What is it about Yoga that inspires you?
The breath, really. 'L'inspiration' itself! I appreciate the clarity and wholeness that Yoga offers as our breath and attention begin to flow more smoothly together. I find an enormous strength in this that brings ease, joy, vitality and resilience to my life. And I love how this practice -- that usually begins simply at a body level -- begins to deepen, allowing us to delve beneath the surface of things and recognize the roots that give them birth, in our time and at our own pace.

Do you have a favorite posture?
I love inversions, because they turn our assumptions and habits upside-down. They challenge our perception and assumptions, and clean out and replenish the heart and mind. I love the ability they create in us to feel steady, clear and at ease in any situation, even when the ground seems to have shifted beneath our feet.

A favorite book?
Around 20 years ago I was given a well written and highly condensed English translation of The Mahabharata -- the great Indian classic in which The Bhagavadgita is nested. I have found myself returning to it again and again -- and again.

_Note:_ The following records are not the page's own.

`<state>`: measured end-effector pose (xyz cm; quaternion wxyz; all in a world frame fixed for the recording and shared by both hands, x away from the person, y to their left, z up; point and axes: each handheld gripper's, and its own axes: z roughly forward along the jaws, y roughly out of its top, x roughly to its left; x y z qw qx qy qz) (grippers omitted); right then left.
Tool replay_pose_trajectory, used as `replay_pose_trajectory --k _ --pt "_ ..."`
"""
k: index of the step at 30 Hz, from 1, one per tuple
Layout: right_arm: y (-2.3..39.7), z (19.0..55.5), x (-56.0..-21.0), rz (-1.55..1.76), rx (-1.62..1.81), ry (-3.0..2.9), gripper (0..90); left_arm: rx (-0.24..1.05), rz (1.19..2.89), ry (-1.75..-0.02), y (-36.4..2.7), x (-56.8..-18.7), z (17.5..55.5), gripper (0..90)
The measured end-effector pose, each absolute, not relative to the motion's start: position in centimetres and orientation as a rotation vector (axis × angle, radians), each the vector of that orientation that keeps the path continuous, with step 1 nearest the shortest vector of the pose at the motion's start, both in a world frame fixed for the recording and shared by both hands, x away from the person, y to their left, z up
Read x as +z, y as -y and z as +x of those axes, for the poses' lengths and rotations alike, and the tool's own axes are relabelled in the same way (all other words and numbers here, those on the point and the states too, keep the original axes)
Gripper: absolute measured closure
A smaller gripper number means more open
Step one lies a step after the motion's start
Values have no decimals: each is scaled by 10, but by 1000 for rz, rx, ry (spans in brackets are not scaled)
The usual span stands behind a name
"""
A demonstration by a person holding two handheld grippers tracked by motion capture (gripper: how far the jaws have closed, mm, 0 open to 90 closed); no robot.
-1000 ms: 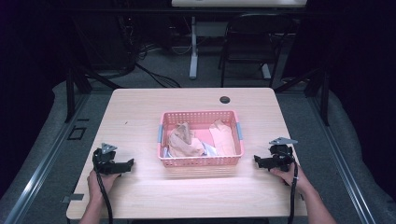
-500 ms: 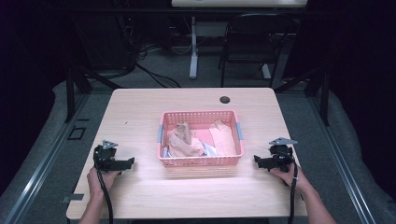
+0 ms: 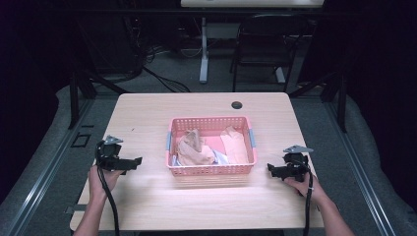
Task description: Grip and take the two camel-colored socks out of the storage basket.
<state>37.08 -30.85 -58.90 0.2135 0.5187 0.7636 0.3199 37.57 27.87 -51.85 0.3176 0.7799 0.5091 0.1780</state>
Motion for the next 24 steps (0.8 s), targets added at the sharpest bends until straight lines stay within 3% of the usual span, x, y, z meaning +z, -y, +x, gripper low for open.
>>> replay_pose_trajectory --k 13,24 --pt "308 370 -589 1435 892 -2122 0 375 2180 -1155 -229 -463 395 4" --pt "308 370 -589 1436 893 -2120 0 276 2338 -1030 -185 -438 412 4"
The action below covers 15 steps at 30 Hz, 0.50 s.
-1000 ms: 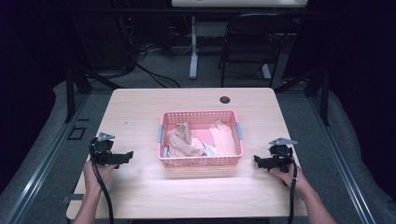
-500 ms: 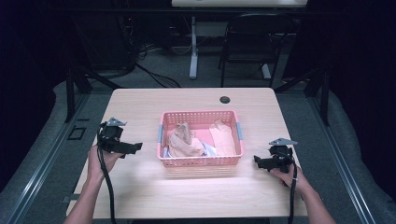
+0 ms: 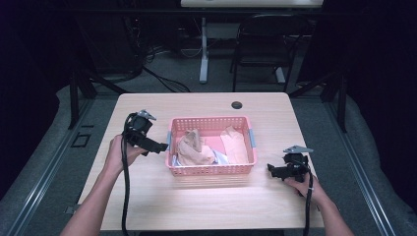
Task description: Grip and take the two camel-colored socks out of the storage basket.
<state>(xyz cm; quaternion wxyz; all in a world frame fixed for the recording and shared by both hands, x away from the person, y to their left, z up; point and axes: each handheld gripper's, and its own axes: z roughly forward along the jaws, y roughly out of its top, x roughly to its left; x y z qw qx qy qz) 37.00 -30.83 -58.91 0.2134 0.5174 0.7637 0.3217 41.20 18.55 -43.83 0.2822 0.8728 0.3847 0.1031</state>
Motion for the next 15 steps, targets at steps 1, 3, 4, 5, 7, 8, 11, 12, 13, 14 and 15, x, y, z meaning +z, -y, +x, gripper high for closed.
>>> replay_pose_trajectory --k 1,3,4,5,7,8,11,12,13,14,15 --pt "308 370 -589 1435 892 -2120 0 269 2349 -1019 -182 -437 414 4" --pt "308 370 -589 1435 894 -2120 0 263 2369 -1007 -175 -436 417 4" --pt "308 370 -589 1436 893 -2123 0 257 2379 -998 -169 -435 420 4" --pt "308 370 -589 1436 893 -2123 0 257 2379 -998 -169 -435 420 4" --pt "308 370 -589 1436 893 -2123 0 235 2400 -984 -160 -435 425 3" --pt "308 370 -589 1436 893 -2123 0 235 2400 -984 -160 -435 425 3" --pt "308 370 -589 1435 893 -2124 0 216 2427 -966 -151 -436 429 5" --pt "308 370 -589 1435 893 -2124 0 207 2433 -962 -148 -437 431 8" --pt "308 370 -589 1435 893 -2124 0 204 2442 -958 -145 -437 432 8" --pt "308 370 -589 1432 893 -2125 0 189 2452 -946 -139 -439 434 10" --pt "308 370 -589 1432 893 -2125 0 189 2452 -946 -139 -439 434 10"
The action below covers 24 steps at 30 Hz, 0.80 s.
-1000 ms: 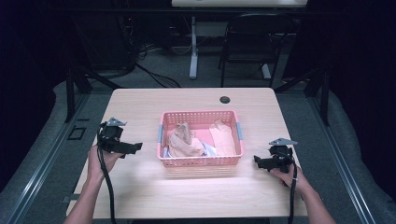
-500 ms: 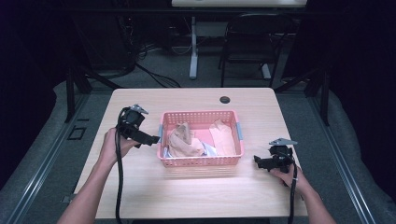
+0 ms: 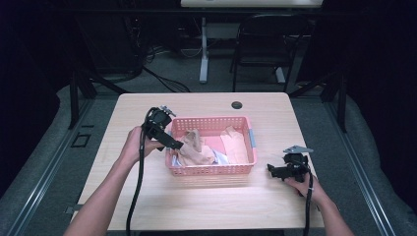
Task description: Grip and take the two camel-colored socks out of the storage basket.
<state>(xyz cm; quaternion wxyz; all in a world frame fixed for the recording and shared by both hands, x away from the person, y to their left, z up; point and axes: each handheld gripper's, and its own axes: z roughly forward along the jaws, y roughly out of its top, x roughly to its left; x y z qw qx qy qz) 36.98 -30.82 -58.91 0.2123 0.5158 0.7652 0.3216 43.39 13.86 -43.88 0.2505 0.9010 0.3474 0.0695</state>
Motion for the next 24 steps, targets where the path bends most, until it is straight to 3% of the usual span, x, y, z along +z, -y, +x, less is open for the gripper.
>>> replay_pose_trajectory --k 24 --pt "308 369 -589 1421 899 -2133 0 67 2504 -887 -103 -480 446 94"
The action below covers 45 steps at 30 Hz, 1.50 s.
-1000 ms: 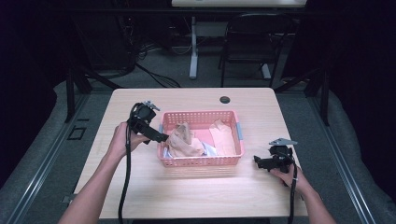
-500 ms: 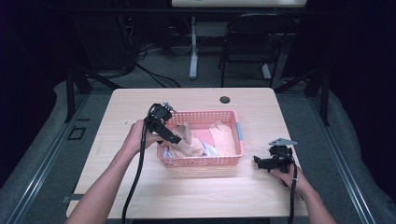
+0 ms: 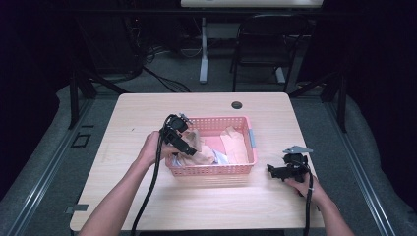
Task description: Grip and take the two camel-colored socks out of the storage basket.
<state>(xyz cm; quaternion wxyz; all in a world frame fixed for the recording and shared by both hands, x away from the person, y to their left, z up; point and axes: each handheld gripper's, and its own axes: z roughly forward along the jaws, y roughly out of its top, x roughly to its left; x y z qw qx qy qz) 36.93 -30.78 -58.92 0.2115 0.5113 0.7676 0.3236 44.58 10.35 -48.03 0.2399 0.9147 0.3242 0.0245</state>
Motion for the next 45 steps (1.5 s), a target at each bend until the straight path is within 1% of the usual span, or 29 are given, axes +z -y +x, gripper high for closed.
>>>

I am continually surprised at the richness of the work, and discover with each new reading insights, metaphors, and wisdom that I had not been able to see on the reading before. It seems to reveal itself according to my readiness, according to how much of life I have lived and experienced.

And music?
I love almost all music -- any music that honors and claims its own inherent identity and character. I especially love layers and textures of sound that seem to converse and dance with each other. I love the sound of the tabla and the pan-pipes.

A film?
Kal Ho Na Ho is an Indian film that has the whole gamut of life packed into its two or so hours: love, tragedy, music, dancing, ridiculous comedy... everything. But I think the added element that addresses the life of our souls (that our conscious being doesn't always recognize or appreciate) and the layers of love we can feel speaks to me the most.

A place?
There is something about nestling into the lush pockets of the Pyrennes in France that seems to nourish and rejuvenate me unlike any other place I have been. The Gorge du Tarn is a close second, with a similar contradiction between its harsh exigence and its generous embrace. But in the French Pyrennes, I feel as if I have returned to my own source.

A teacher?
The Yoga teachings that were passed on to me by Eric Beeler with simplicity and generosity changed my life when I encountered them, and have continued to deepen and merge into all aspects of my life as I continue to explore the relationship between breath, mind and body.

Any remedies?
I lived in India for 6 years and was constantly astonished by how everyone knew at least something about the use of food and spices for keeping the health in balance. I find that I use a few regularly: lemon, honey and ginger steeped in hot water (with or without cayenne pepper) to help clear a cold; the increase of garlic when the immune system needs and extra boost; white rice mixed with 'active' culture yoghurt for diarrhea; fennel or mint for an unsettled or aching stomach...

An animal?
When I was younger, I loved the Rabbit and the Black Panther equally -- the Panther for its beauty and power, and the Rabbit for its sweetness and softness. But for the past 12 or so years, after living in India, my animal has become the Phoenix. The Phoenix gives the strength and courage to face and embrace transformation on a deep and ongoing basis, 'dancing with the Dragon', in an ongoing process of death and re-birth.

A plant?
I feel a strong affinity with all plants, but especially trees. I love how they convert light and air directly into life. I love the beauty and the balance of our relationship with them, as we nourish each other in our shared breath. I had a dream once where I was at a party where everyone was wearing t-shirts with silouettes of all the people they had been in all their past lives printed on them. I still don't know how I really feel about the idea of past lives, but in my dream, when I looked down at my shirt, I saw that it was filled with trees and dinosaurs! It was an "Aha!" moment, when I suddenly understood why I have always been so intense about living this life well.

A perfume?
I love the smell of lemon but more than anything, I love the smell of earth after the rain.